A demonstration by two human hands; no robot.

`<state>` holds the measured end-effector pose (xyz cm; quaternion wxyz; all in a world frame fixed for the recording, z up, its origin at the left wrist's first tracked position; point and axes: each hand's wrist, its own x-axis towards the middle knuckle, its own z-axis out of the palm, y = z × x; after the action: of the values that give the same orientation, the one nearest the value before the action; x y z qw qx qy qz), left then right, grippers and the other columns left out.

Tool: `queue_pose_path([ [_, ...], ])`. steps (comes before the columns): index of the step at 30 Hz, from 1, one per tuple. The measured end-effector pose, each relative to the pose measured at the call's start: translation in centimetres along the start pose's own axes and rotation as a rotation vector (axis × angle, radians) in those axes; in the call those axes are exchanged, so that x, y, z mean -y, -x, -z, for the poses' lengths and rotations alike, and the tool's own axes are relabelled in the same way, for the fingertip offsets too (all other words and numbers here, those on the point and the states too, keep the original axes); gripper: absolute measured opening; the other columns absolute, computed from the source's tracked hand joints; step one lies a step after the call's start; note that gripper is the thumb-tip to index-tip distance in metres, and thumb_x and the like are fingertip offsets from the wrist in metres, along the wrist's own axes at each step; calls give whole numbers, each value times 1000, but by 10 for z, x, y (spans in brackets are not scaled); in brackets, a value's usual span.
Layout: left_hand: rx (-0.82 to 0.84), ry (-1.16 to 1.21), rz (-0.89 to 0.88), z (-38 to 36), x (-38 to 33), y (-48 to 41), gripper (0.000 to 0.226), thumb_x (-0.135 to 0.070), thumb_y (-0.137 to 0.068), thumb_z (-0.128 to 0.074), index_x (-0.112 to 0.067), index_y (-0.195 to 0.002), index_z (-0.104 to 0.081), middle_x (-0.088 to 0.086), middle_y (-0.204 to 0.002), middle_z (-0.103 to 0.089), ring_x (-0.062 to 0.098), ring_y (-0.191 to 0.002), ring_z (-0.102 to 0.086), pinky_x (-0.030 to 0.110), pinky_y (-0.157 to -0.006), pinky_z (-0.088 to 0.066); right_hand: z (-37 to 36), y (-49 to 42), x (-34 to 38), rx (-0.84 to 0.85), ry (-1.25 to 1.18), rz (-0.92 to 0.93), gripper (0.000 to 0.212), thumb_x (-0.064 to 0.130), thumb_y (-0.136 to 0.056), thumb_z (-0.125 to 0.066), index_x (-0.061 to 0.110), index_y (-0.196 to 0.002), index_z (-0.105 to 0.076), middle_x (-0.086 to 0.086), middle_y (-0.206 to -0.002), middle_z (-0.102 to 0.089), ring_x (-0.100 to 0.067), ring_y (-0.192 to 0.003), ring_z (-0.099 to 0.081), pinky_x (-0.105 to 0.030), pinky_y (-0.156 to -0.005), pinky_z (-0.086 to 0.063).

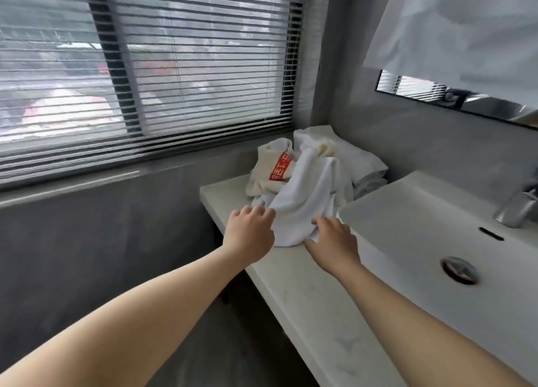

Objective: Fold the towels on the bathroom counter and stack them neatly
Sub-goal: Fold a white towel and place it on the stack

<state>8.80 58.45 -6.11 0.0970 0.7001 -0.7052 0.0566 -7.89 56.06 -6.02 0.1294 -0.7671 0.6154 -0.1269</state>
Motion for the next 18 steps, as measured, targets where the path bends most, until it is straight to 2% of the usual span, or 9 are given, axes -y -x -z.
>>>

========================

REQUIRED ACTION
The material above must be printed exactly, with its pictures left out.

WRITTEN ANSWER
A demonstration by two human hands; no robot.

`<state>` holds the measured end-effector pose (xyz cm; quaternion wxyz; all in a world frame fixed for the recording, z up, its origin at the left wrist's first tracked position; point and axes: each hand's wrist, its own x-axis towards the middle knuckle, its own z-axis out of the palm, y = z × x; after the action: of the values that give the same orientation, the one nearest the value before the action; x y z qw qx qy qz), left then right, grippers and the other columns left out.

Tool: `queue_pose_path([ [_, ...], ])`. steps (comes before the columns): index of the step at 30 Hz, from 1, one per tuple. The measured end-effector pose, each relative to the pose measured at the call's start: translation in centimetres along the start pose's own axes and rotation as a rotation vector (axis × angle, radians) in those axes; in the call those axes are exchanged, so that x, y, z mean -y, -x, -z, for the poses' lengths and rotations alike, and the tool's own axes are relabelled in the same way, for the fingertip offsets too (all other words and numbers here, those on the point and the states too, keep the original axes); gripper: absolute measured opening; the other columns absolute, computed from the source's tracked hand joints; step one lies a step after the call's start; note that gripper is the thumb-tip to index-tip distance in metres, and thumb_x and the like are fingertip offsets from the wrist in metres, along the wrist's own axes at each step; calls give whole numbers, each value times 1000, but by 10 for z, x, y (spans in brackets are not scaled); in brackets, a value's usual span.
Layout: left_hand: rx (-0.82 to 0.84), ry (-1.16 to 1.21), rz (-0.89 to 0.88), z (-38 to 36), x (-38 to 33), y (-48 to 41), gripper (0.000 to 0.226), thumb_x (-0.135 to 0.070), thumb_y (-0.137 to 0.068), thumb_z (-0.128 to 0.074), index_x (-0.112 to 0.067), index_y (-0.195 to 0.002), index_z (-0.104 to 0.081), middle_x (-0.088 to 0.086), middle_y (-0.204 to 0.002), middle_z (-0.103 to 0.089), ring_x (-0.062 to 0.098), ring_y (-0.191 to 0.002), ring_z (-0.102 to 0.086), pinky_x (-0.030 to 0.110), pinky_y (-0.157 to -0.006), pinky_z (-0.088 to 0.066); right_hand: z (-37 to 36), y (-49 to 42), x (-34 to 38), rx (-0.84 to 0.85), ry (-1.25 to 1.18), rz (-0.92 to 0.93), gripper (0.000 to 0.212), thumb_x (-0.064 to 0.130), thumb_y (-0.136 to 0.056), thumb_z (-0.125 to 0.066), index_x (-0.061 to 0.110), index_y (-0.196 to 0.002), index_z (-0.105 to 0.076), middle_x (-0.086 to 0.086), middle_y (-0.206 to -0.002), middle_z (-0.102 to 0.089), ring_x (-0.100 to 0.067), ring_y (-0.192 to 0.003), ring_z (-0.099 to 0.081), pinky_x (-0.105 to 0.030), pinky_y (-0.156 to -0.005), pinky_z (-0.086 to 0.063).


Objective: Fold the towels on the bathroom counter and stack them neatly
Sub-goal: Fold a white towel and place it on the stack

<state>8.80 58.45 -6.11 0.0970 0.7001 -0.7052 0.0566 -7.89 56.06 -6.02 0.1294 -0.7671 0.6154 -0.1269</state>
Motion for the next 18 steps, as measured, targets where the path bends most, until it is straight to 2% of the usual span, or 9 are given, axes -y -x -z.
>>>

Nothing more remains for this exercise.